Командор дал ключи от спортивного зала, и Шу­ракен сам установил для себя режим тренировок. Фи­зическая форма восстанавливалась быстро, но он по­нимал, что сейчас это не главное. Главное то, что сло­малась линия судьбы. Утратилась цель.

Когда-то он, Сашка Гайдамак, пошел в военное училище, потому что для него это был единственный шанс не пропасть зазря — вырваться из свинства и бес­просветного пьянства родной деревни. Он чуял в себе силу, хотел увидеть мир, мечтал о настоящем деле, о хорошем мужском ремесле. Все сложилось так, как он хотел. Даже лучше. Он стал сотрудником элитного си­лового подразделения внешней разведки. Ему почти тридцать лет, через десять лет он мог бы стать таким же суперпрофессионалом, как Командор, перейти из разряда исполнителей в разряд организаторов. Но для этого надо, чтобы Россия оставалась тем, чем она была с петровских времен, — сильнейшей державой мира, Империей, имеющей свои интересы на всех конти­нентах. В такой стране Шуракен знал свое место. Пять лет подготовки, три года реальных действий — он во­оруженный профессионал, разведчик особого назна­чения.

Ну и кому это все теперь нужно в этой разва­ленной стране? Родина, твою мать, за говенные баб­ки, к которым он и отношения-то не имел, долба­нула психотропами так, что едва очухался. Чтоб с этим народом жить, надо быть или крысой, для ко­торой все средства хороши, когда речь идет о вы­живании, или глистом, который известно, где жи­вет и чем питается.

Как дальше жить? Где новая цель, новый фарва­тер?

От отчаяния и растерянности Шуракену хотелось то запить по-черному, то пойти крушить всю сволочь, какая подвернется, то послать все к черту, забраться в тайгу, вкопать в землю забор из цельных бревен в два человеческих роста и жить за ним как бог на душу по­ложит. Прав был Командор, что не отпустил его до­мой. Не готов он еще к тому, чтобы вернуться.
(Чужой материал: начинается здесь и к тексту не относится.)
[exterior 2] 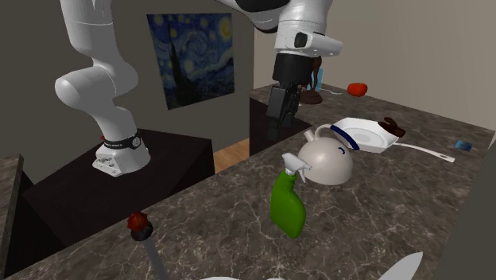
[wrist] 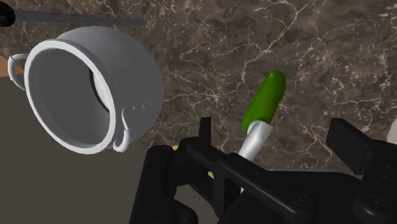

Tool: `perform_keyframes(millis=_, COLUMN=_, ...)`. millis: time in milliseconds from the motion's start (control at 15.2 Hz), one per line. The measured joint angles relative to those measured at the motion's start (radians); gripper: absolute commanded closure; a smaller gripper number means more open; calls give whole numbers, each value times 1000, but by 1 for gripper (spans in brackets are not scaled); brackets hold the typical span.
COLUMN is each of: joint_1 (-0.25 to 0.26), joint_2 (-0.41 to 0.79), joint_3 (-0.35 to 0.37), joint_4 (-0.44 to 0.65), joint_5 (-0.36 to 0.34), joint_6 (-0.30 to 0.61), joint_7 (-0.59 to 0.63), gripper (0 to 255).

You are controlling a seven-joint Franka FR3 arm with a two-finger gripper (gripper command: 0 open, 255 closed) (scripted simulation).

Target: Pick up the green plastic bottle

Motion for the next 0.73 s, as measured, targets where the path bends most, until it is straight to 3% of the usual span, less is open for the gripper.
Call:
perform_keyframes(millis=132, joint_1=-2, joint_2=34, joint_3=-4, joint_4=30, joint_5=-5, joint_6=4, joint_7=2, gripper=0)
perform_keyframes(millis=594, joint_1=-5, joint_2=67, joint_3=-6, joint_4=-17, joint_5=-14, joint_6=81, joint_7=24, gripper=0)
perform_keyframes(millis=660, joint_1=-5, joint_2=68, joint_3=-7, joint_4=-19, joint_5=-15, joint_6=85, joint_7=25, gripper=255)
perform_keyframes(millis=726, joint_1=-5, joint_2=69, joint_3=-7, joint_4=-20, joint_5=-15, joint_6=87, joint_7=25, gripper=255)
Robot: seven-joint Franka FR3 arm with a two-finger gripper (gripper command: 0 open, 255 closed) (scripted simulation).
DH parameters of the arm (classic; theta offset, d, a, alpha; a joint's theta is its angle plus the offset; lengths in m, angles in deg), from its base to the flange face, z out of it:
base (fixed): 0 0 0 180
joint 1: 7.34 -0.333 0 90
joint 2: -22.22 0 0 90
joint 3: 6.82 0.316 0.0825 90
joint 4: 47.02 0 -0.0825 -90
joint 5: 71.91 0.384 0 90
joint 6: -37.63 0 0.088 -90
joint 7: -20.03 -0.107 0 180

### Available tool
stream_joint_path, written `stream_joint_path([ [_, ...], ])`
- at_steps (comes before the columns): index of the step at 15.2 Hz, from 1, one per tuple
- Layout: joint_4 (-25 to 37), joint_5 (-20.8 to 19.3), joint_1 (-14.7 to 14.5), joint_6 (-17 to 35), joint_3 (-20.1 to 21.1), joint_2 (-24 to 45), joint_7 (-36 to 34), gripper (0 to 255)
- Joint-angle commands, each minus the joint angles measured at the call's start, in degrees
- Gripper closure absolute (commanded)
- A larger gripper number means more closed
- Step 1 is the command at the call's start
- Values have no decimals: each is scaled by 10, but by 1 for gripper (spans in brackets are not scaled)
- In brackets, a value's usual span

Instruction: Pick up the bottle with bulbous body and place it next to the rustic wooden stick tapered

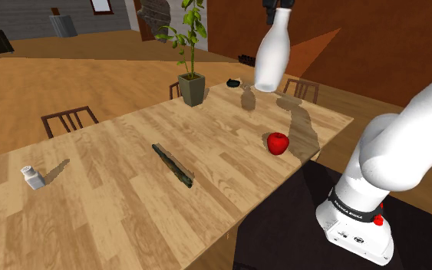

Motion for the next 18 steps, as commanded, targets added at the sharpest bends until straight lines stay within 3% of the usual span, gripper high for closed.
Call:
stream_joint_path([
  [1,-13,5,-8,2,22,-11,-33,255],
  [10,-34,39,-46,4,118,-28,-169,255],
  [18,-7,68,-79,8,202,0,-289,255],
])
Перегоняя обиду и ярость в элементарную сози­дательную энергию, Шуракен до ломоты в костях загружал себя физической работой. Он расчистил двор и, глядя на снежный вал, который он наворо­тил вокруг дачи, можно было решить, что тут пора­ботал бульдозер. Котел парового отопления в доме был на газе, но для бани Командор заготавливал дро­ва. Расчищая двор, Шуракен обнаружил сваленные за баней бревна. Находка эта оказалась как раз то, что нужно. Шуракен вытащил из подсобки бензопи­лу «Дружба» и взялся разделывать бревна на ловкие чурбаки, которые затем раскалывались с одного уда­ра топора.

Подъезжая к даче, Командор увидел дым над кры­шей бани.

— Глядите-ка, Иван Георгиевич, капитан баню за­топил, — оживился Костя.

— Милое дело, — сказал Командор.

Шуракен вогнал топор в пень, на котором ко­лол чурбаки, и пошел к «уазику». На нем был ста­рый свитер, спортивные штаны и кроссовки — все с Командора, по габаритам они с Шуракеном соот­ветствовали. 

Командор вылез из машины, поднял меховой во­ротник летной куртки. Он был без шапки, лоб плавно переходил в плешь на макушке, четко обведенную гра­ницей еще довольно густых седых волос. Отвечая на рукопожатие Шуракена, Командор отметил, что лицо у парня отмякло, а раньше было, как сжатый кулак. Глаза прояснились.

«Ничего, Гайдамак молодец, прорвется», — поду­мал Командор.

— Красота-то какая, — сказал он, — снег белый, нетронутый, как девичья постелька. Нагородил суг­робов, весь парадиз испоганил. А что баню затопил, это кстати.

Командор открыл заднюю дверцу «уазика» и вы­тащил большую сумку.